◆ **WORK ITEM**
Line by line, copy out the entries exactly and leave the pictures behind.

Stored data
=== Begin Enclosure ===
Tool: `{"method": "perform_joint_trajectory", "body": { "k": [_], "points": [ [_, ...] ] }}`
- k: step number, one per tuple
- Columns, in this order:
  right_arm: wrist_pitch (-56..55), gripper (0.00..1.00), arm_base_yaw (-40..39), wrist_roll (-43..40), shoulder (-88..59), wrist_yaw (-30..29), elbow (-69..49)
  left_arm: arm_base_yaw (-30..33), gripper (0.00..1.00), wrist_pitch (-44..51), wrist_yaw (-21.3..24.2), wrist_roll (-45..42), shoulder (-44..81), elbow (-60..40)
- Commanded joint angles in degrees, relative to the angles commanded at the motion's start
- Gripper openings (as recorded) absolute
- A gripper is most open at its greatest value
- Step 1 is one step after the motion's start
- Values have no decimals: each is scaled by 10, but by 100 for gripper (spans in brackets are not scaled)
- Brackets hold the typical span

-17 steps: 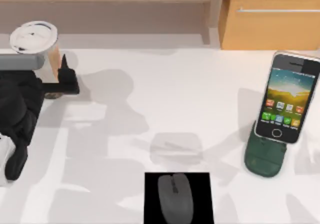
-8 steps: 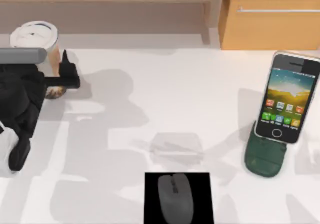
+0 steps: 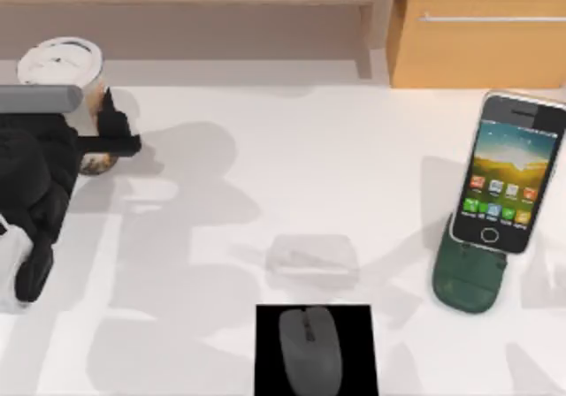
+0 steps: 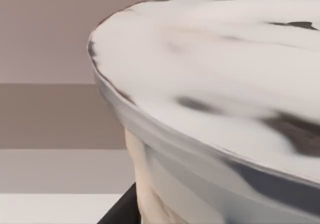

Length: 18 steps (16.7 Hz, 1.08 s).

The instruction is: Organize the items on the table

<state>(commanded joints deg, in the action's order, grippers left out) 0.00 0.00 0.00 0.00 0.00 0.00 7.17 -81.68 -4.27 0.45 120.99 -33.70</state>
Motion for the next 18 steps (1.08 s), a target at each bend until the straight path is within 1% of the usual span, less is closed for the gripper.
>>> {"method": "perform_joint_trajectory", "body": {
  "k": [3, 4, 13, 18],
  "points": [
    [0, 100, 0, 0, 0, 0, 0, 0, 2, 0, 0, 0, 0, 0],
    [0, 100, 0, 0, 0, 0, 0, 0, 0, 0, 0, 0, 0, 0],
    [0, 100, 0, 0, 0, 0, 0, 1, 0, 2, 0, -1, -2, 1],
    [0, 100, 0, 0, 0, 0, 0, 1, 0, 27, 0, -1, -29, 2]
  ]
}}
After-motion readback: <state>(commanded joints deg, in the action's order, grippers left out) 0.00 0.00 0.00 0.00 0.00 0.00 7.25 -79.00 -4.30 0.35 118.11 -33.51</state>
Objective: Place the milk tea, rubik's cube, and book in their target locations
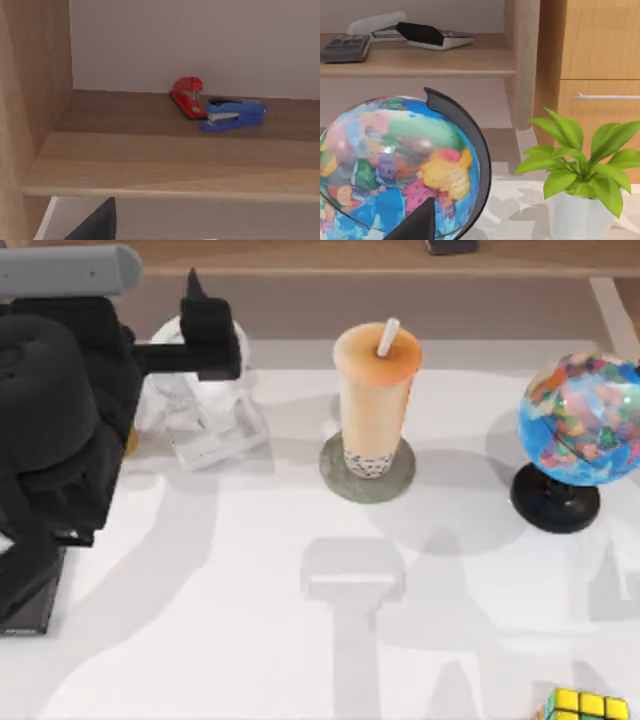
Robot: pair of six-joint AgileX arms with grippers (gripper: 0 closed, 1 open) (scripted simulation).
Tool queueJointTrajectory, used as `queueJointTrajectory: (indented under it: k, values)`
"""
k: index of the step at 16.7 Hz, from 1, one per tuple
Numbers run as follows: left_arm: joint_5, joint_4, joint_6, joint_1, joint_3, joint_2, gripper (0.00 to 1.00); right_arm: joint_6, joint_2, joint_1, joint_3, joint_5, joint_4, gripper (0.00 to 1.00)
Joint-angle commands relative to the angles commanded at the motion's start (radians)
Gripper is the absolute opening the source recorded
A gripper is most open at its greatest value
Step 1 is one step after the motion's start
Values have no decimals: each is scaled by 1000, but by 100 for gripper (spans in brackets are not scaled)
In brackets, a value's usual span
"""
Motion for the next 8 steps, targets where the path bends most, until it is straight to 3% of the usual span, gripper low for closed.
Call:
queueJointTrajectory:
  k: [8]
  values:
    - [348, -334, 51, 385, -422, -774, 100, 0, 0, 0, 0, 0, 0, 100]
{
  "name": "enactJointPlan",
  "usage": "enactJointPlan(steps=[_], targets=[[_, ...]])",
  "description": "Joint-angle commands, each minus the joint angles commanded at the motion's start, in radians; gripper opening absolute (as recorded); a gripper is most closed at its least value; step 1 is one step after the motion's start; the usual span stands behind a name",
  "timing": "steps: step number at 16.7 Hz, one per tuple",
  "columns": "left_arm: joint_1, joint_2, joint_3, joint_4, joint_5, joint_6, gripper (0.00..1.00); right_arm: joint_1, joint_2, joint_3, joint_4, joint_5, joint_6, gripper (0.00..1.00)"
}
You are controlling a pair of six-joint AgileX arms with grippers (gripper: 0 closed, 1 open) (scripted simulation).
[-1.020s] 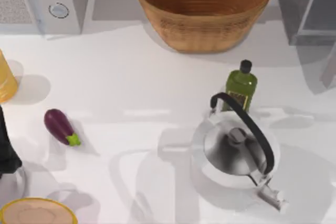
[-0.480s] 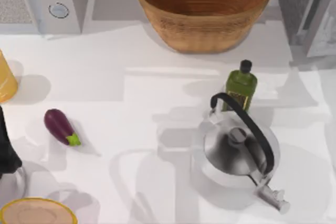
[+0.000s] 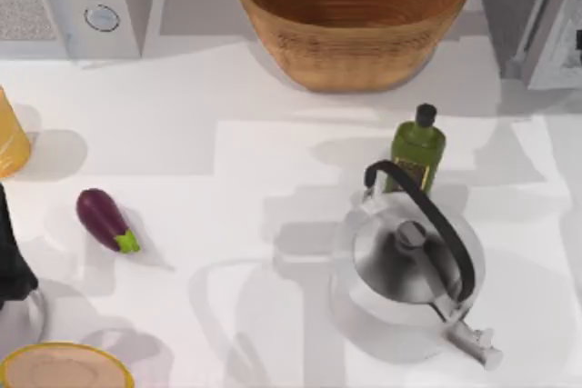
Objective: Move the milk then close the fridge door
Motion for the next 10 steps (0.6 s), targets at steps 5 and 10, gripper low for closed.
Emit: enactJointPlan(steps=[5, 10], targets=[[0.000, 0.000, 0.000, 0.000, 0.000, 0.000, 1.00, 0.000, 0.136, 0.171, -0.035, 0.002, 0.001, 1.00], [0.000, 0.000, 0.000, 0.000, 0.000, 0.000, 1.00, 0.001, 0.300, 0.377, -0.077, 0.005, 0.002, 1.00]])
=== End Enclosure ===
◆ **SOLUTION FOR THIS TASK**
Tool: `{"method": "perform_joint_trajectory", "body": { "k": [_], "points": [ [_, ...] ] }}`
- k: step number, one per tuple
- Columns, in this order:
  right_arm: wrist_pitch (-56..55), gripper (0.00..1.00), arm_base_yaw (-40..39), wrist_roll (-43..40), shoulder (-88..59), wrist_yaw (-30..29), elbow (-69..49)
  left_arm: arm_base_yaw (-30..33), gripper (0.00..1.00), wrist_pitch (-44..51), wrist_yaw (-21.3..24.2), wrist_roll (-45..42), shoulder (-44..81), elbow (-60..40)
- Commanded joint angles in degrees, relative to the angles commanded at the motion's start
- Gripper openings (as recorded) absolute
- A gripper is most open at its greatest value
- Step 1 is one step after the motion's start
- Values have no decimals: each is scaled by 10, but by 100 for gripper (spans in brackets are not scaled)
- Brackets hold the typical span

-17 steps: 
-8 steps: 
+0 steps: 
+0 steps: 

Length: 18 steps (16.7 Hz, 1.08 s).

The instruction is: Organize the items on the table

<state>(commanded joints deg, in the action's order, grippers left out) 0.00 0.00 0.00 0.00 0.00 0.00 7.17 -81.68 -4.27 0.45 120.99 -33.70</state>
Motion for the next 18 steps (1.08 s), a target at each bend until the straight path is within 1% of the usual span, less is closed for the gripper.
>>> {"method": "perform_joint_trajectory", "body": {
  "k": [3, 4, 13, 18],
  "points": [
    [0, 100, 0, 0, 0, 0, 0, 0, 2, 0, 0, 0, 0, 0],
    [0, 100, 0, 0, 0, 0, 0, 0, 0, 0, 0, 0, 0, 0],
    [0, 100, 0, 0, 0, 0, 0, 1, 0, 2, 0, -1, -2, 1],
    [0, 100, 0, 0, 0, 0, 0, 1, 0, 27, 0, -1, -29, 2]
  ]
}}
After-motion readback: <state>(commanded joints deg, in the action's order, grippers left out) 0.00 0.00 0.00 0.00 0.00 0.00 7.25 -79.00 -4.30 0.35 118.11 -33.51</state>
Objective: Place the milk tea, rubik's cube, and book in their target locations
Robot: pair of six-joint AgileX arms with grippers (gripper: 0 closed, 1 open) (scripted simulation).
Tool queueJointTrajectory, used as `queueJointTrajectory: (indented under it: k, values)`
"""
k: index of the step at 16.7 Hz, from 1, one per tuple
Numbers run as follows: left_arm: joint_5, joint_4, joint_6, joint_1, joint_3, joint_2, gripper (0.00 to 1.00); right_arm: joint_6, joint_2, joint_1, joint_3, joint_5, joint_4, gripper (0.00 to 1.00)
Joint-angle commands relative to the angles commanded at the motion's start (radians)
Gripper is the absolute opening the source recorded
A gripper is most open at its greatest value
Step 1 is one step after the motion's start
Values have no decimals: each is scaled by 1000, but by 100 for gripper (spans in brackets are not scaled)
In brackets, a value's usual span
"""
Motion for the next 8 steps, targets where the path bends most, until it is straight to 3% of the usual span, gripper low for closed.
Call:
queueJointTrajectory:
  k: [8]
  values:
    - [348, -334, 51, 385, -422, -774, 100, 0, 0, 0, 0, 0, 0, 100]
{
  "name": "enactJointPlan",
  "usage": "enactJointPlan(steps=[_], targets=[[_, ...]])",
  "description": "Joint-angle commands, each minus the joint angles commanded at the motion's start, in radians; gripper opening absolute (as recorded); a gripper is most closed at its least value; step 1 is one step after the motion's start; the usual span stands behind a name",
  "timing": "steps: step number at 16.7 Hz, one per tuple",
  "columns": "left_arm: joint_1, joint_2, joint_3, joint_4, joint_5, joint_6, gripper (0.00..1.00); right_arm: joint_1, joint_2, joint_3, joint_4, joint_5, joint_6, gripper (0.00..1.00)"
}
You are controlling a pair of six-joint AgileX arms with grippers (gripper: 0 closed, 1 open) (scripted simulation).
[-1.020s] 
[-0.480s] 
[+0.000s] 
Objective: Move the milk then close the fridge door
Motion for the next 10 steps (0.6 s), targets at steps 5 and 10, gripper low for closed.
Emit: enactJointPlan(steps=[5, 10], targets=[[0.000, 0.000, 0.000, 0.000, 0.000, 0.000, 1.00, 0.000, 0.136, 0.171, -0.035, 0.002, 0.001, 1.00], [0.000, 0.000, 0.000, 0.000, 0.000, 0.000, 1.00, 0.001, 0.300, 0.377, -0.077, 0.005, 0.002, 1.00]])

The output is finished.